[Collected data entries]
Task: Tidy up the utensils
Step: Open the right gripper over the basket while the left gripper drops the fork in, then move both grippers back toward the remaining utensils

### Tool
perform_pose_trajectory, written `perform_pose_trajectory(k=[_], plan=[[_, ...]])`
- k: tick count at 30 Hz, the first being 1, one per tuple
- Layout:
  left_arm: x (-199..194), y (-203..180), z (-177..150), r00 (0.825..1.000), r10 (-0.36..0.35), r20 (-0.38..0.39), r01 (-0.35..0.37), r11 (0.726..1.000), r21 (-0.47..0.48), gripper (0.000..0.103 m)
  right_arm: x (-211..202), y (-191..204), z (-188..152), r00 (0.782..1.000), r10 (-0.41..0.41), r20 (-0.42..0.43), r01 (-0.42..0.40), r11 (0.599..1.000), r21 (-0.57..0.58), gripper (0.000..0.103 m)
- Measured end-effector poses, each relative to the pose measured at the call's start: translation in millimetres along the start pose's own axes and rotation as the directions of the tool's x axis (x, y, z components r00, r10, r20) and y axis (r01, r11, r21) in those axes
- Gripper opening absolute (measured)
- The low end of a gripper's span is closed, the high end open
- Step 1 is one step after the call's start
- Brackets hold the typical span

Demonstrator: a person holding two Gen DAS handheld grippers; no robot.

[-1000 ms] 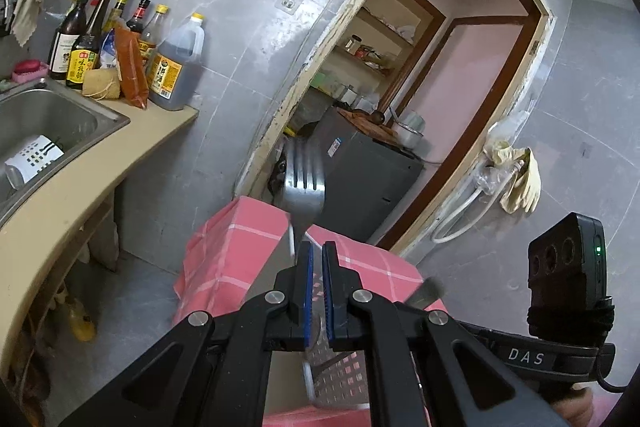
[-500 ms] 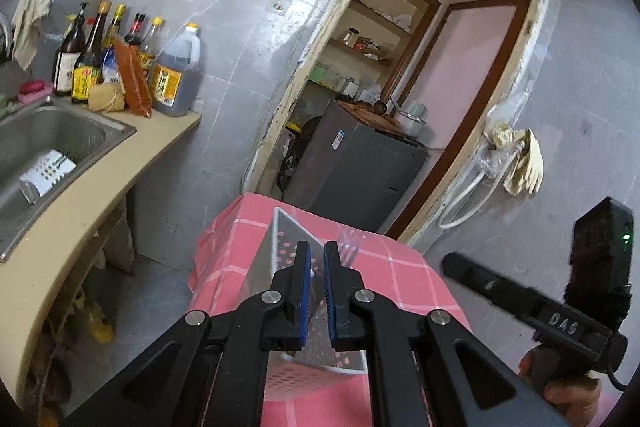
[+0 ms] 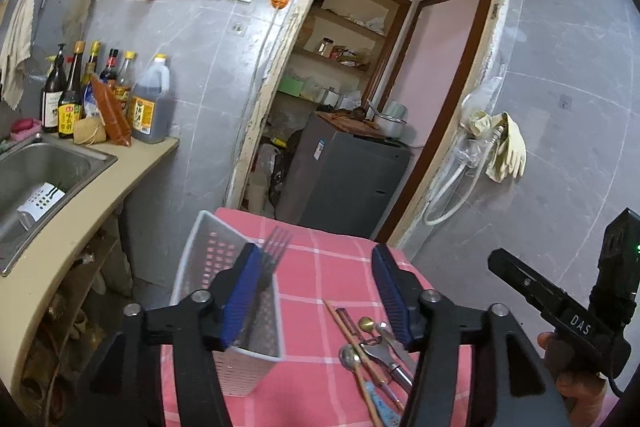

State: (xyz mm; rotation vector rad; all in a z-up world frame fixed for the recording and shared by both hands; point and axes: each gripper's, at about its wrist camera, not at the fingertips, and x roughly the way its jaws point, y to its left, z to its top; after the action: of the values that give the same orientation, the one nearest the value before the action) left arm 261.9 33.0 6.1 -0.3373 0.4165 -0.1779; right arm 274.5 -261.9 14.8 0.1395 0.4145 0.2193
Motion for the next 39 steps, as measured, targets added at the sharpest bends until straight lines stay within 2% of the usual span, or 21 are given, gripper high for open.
perform_pose_trajectory(k=[1,3,8,9,16,21,29,37,39], plan=[[0.2,-4.2,-1.2,1.000,0.001,0.002,-0.001,1.000,0.007,0.062,-3.3,-4.2,-0.2,1.000,-0.010,0.006,0.010,1.000,-0.004,0.095],[0.5,-15.3,-4.5,1.000,0.002,0.006,-0.002,1.000,0.026,0.073,-10.6,-15.1,-1.3,0.999,-0.033,0.017,0.033,0.999,-0.012,0.102],[3.2,-43.1,-17.0,1.000,0.007,0.022,-0.008,0.998,0.059,0.095,-21.4,-38.1,-7.5,0.997,-0.068,0.025,0.069,0.997,-0.028,0.102],[4.6,-47.4,-19.4,1.000,0.006,0.021,-0.007,0.998,0.061,0.097,-22.9,-42.8,-8.9,0.997,-0.076,0.026,0.076,0.997,-0.029,0.102],[21.3,-71.0,-45.2,1.000,0.023,0.000,-0.023,0.997,0.072,0.100,-21.1,-78.4,-21.0,0.995,-0.101,0.003,0.102,0.994,-0.042,0.102],[37.8,-79.2,-70.7,0.997,0.068,-0.026,-0.066,0.994,0.086,0.101,-7.8,-98.4,-35.7,0.995,-0.092,-0.042,0.090,0.995,-0.050,0.102],[65.2,-83.2,-106.5,0.986,0.125,-0.108,-0.115,0.989,0.096,0.101,26.9,-125.2,-64.7,0.988,-0.017,-0.155,0.011,0.999,-0.041,0.102],[91.1,-74.9,-129.2,0.967,0.152,-0.204,-0.136,0.987,0.089,0.100,67.3,-135.4,-96.6,0.961,0.083,-0.262,-0.088,0.996,-0.009,0.101],[96.1,-72.1,-132.5,0.964,0.148,-0.222,-0.134,0.988,0.078,0.100,75.7,-135.8,-103.5,0.954,0.100,-0.281,-0.105,0.994,-0.002,0.093]])
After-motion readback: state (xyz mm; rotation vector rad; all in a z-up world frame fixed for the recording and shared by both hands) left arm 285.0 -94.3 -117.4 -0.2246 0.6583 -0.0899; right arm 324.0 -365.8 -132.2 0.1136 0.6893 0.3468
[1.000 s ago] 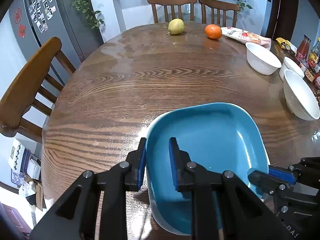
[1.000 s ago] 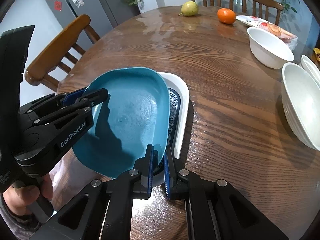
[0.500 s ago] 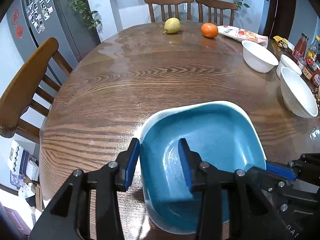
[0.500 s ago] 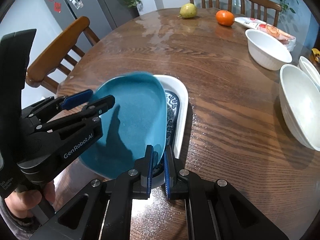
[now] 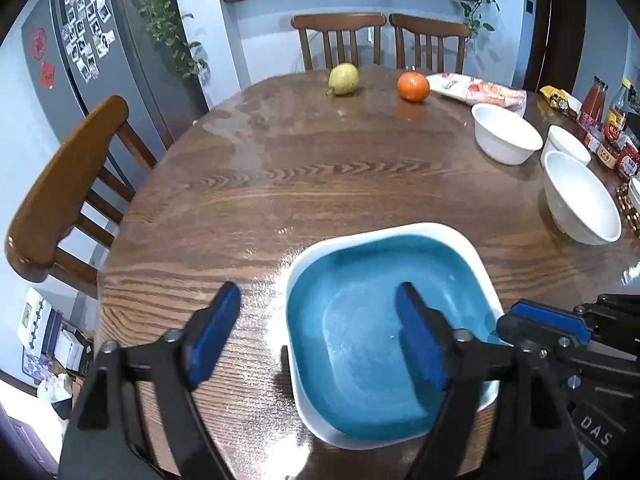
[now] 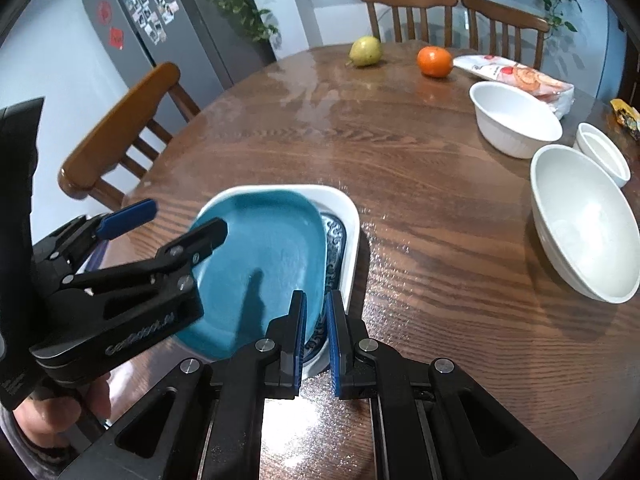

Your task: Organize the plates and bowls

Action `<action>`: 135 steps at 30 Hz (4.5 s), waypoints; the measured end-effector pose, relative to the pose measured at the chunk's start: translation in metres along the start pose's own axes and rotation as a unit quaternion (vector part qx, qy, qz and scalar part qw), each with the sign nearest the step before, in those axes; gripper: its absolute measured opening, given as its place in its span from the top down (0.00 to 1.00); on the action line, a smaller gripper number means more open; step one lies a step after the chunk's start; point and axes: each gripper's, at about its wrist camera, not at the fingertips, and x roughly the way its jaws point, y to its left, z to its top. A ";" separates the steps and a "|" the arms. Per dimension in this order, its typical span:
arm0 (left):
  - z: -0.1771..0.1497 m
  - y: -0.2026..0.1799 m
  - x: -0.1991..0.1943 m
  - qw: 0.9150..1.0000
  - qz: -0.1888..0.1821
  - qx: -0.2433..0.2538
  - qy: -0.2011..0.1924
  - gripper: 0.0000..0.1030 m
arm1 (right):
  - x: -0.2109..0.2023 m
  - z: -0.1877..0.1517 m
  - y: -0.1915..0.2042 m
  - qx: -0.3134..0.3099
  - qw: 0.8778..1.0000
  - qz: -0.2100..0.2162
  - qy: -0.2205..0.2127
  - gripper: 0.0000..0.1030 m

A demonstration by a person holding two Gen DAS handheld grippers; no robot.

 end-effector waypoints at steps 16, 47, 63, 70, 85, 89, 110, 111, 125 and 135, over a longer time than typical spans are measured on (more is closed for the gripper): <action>0.012 -0.013 -0.036 0.999 0.005 0.004 -0.043 0.01 | -0.049 -0.001 -0.018 0.023 0.995 0.013 -0.091 0.40; 0.076 -0.172 0.036 0.987 -0.143 0.000 0.073 0.03 | -0.080 -0.015 -0.230 0.224 0.968 -0.097 -0.052 0.39; 0.074 -0.195 0.064 0.985 -0.127 0.010 0.116 0.88 | -0.041 0.014 -0.228 0.158 0.987 -0.026 -0.004 0.86; 0.055 -0.157 0.037 0.986 -0.121 -0.008 0.116 0.88 | -0.048 0.008 -0.197 0.140 0.990 0.023 0.019 0.86; 0.037 -0.121 0.018 0.993 -0.071 -0.019 0.095 0.27 | -0.042 0.001 -0.169 0.130 0.990 0.029 0.034 0.81; 0.046 -0.115 0.003 0.996 -0.063 -0.015 0.068 0.27 | -0.066 0.003 -0.182 0.131 0.991 0.005 -0.003 0.80; 0.140 -0.139 -0.048 0.995 -0.070 0.043 -0.060 0.27 | -0.160 0.078 -0.186 0.088 0.987 -0.051 -0.122 0.80; 0.146 -0.139 -0.049 0.995 -0.069 0.044 -0.065 0.27 | -0.162 0.084 -0.184 0.084 0.987 -0.051 -0.125 0.80; 0.197 -0.139 0.022 0.995 -0.096 0.003 -0.005 0.24 | -0.092 0.146 -0.190 0.074 0.995 -0.035 -0.056 0.80; 0.180 -0.157 0.100 0.990 -0.118 -0.011 0.071 0.24 | -0.003 0.161 -0.218 0.085 0.996 -0.005 0.009 0.80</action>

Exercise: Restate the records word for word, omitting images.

Task output:
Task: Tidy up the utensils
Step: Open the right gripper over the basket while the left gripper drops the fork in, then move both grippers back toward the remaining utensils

### Tool
perform_pose_trajectory, written `perform_pose_trajectory(k=[_], plan=[[_, ...]])`
- k: tick count at 30 Hz, the first being 1, one per tuple
- Layout:
  left_arm: x (-199..194), y (-203..180), z (-177..150), r00 (0.825..1.000), r10 (-0.36..0.35), r20 (-0.38..0.39), r01 (-0.35..0.37), r11 (0.726..1.000), r21 (-0.47..0.48), gripper (0.000..0.103 m)
  right_arm: x (-211..202), y (-191..204), z (-188..152), r00 (0.782..1.000), r10 (-0.41..0.41), r20 (-0.42..0.43), r01 (-0.42..0.40), r11 (0.599..1.000), r21 (-0.57..0.58), gripper (0.000..0.103 m)
- Measured end-effector poses, each relative to the pose measured at the call's start: translation in millimetres along the start pose's own axes and rotation as the directions of the tool's x axis (x, y, z components r00, r10, r20) and y axis (r01, r11, r21) in those axes
- Gripper opening absolute (measured)
- The low end of a gripper's span is closed, the high end open
- Step 1 is one step after the call's start
- Brackets hold the typical span

Demonstrator: a person holding two Gen DAS handheld grippers; no robot.

[-1000 ms] 
[-500 ms] 
[+0 ms] 

State: (xyz mm; rotation vector rad; all in a z-up world frame fixed for the recording and shared by both hands; point and axes: each gripper's, at about its wrist camera, not at the fingertips, and x roughly the way its jaws point, y to its left, z to its top; after the action: of the values that give the same orientation, the one nearest the value before the action) left arm 261.9 33.0 6.1 -0.3373 0.4165 -0.1779; right arm 274.5 -261.9 14.8 0.1395 0.4145 0.2193
Motion for the next 39 steps, as measured, targets added at the sharpest bends until straight lines stay within 2% of the usual span, or 21 are given, gripper high for open.
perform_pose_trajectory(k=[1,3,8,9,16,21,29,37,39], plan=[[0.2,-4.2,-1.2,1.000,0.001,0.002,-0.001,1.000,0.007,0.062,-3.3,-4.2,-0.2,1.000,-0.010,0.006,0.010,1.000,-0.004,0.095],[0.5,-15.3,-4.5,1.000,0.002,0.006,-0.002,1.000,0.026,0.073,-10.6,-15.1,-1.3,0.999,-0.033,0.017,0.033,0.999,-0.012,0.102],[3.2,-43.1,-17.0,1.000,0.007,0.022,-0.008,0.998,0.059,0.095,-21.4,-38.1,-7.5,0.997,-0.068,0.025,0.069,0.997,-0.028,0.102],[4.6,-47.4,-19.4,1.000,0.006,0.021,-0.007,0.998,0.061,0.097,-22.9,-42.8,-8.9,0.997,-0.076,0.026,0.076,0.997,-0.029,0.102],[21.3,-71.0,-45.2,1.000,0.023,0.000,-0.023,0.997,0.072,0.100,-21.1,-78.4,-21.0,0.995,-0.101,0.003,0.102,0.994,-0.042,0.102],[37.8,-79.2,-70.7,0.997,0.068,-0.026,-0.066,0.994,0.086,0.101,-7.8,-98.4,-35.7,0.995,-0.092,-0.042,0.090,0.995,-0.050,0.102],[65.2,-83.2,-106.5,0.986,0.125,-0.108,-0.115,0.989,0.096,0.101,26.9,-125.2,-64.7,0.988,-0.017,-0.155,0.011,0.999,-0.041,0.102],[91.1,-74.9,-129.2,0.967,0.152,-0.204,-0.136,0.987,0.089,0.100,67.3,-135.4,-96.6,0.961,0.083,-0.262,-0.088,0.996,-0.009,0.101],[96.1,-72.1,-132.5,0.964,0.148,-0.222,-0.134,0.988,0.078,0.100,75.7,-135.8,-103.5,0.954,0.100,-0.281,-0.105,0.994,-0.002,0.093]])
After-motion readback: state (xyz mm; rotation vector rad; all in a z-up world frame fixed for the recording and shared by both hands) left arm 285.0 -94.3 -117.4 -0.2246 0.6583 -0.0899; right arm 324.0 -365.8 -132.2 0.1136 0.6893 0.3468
[1.000 s ago] 
[1.000 s ago] 
[0.500 s ago] 
[0.500 s ago] 
[now] 
[now] 

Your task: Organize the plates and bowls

Action `<action>`: 135 steps at 30 Hz (4.5 s), waypoints; the measured end-effector pose, relative to the pose measured at the chunk's start: translation in metres along the start pose's own axes and rotation as a unit quaternion (vector part qx, qy, qz and scalar part qw), each with the sign nearest the step before, in those axes; gripper: its absolute measured opening, given as its place in its span from the top down (0.00 to 1.00); on the action line, a smaller gripper number means more open; step one lies a step after the chunk's start; point and axes: each gripper's, at about its wrist camera, not at the fingertips, and x roughly the way its jaws point, y to its left, z to its top. A ";" separates the steps and a "|" the arms. Per dimension in this order, its typical span:
arm0 (left):
  - z: -0.1771..0.1497 m
  - y: -0.2026..0.1799 m
  - x: -0.1991..0.1943 m
  - qw: 0.9150..1.0000
  - qz: -0.1888..0.1821
  - qx: -0.2433..0.2538
  - qy: -0.2011..0.1924
  - gripper: 0.0000..0.1030 m
arm1 (right):
  - x: -0.2109..0.2023 m
  - z: -0.1877..0.1517 m
  - y: -0.1915..0.2042 m
  - qx: -0.3134..0.3099
  - qw: 0.8778..1.0000
  - qz: -0.2100..0.2162
  - qy: -0.2205..0.2127
  - gripper: 0.0000..0.1030 m

A demonstration by a person holding two Gen DAS handheld grippers; no robot.

 end-effector waypoints at steps 16, 47, 63, 70, 85, 89, 110, 111, 125 and 135, over a longer time than typical spans are measured on (more is closed for the gripper): <action>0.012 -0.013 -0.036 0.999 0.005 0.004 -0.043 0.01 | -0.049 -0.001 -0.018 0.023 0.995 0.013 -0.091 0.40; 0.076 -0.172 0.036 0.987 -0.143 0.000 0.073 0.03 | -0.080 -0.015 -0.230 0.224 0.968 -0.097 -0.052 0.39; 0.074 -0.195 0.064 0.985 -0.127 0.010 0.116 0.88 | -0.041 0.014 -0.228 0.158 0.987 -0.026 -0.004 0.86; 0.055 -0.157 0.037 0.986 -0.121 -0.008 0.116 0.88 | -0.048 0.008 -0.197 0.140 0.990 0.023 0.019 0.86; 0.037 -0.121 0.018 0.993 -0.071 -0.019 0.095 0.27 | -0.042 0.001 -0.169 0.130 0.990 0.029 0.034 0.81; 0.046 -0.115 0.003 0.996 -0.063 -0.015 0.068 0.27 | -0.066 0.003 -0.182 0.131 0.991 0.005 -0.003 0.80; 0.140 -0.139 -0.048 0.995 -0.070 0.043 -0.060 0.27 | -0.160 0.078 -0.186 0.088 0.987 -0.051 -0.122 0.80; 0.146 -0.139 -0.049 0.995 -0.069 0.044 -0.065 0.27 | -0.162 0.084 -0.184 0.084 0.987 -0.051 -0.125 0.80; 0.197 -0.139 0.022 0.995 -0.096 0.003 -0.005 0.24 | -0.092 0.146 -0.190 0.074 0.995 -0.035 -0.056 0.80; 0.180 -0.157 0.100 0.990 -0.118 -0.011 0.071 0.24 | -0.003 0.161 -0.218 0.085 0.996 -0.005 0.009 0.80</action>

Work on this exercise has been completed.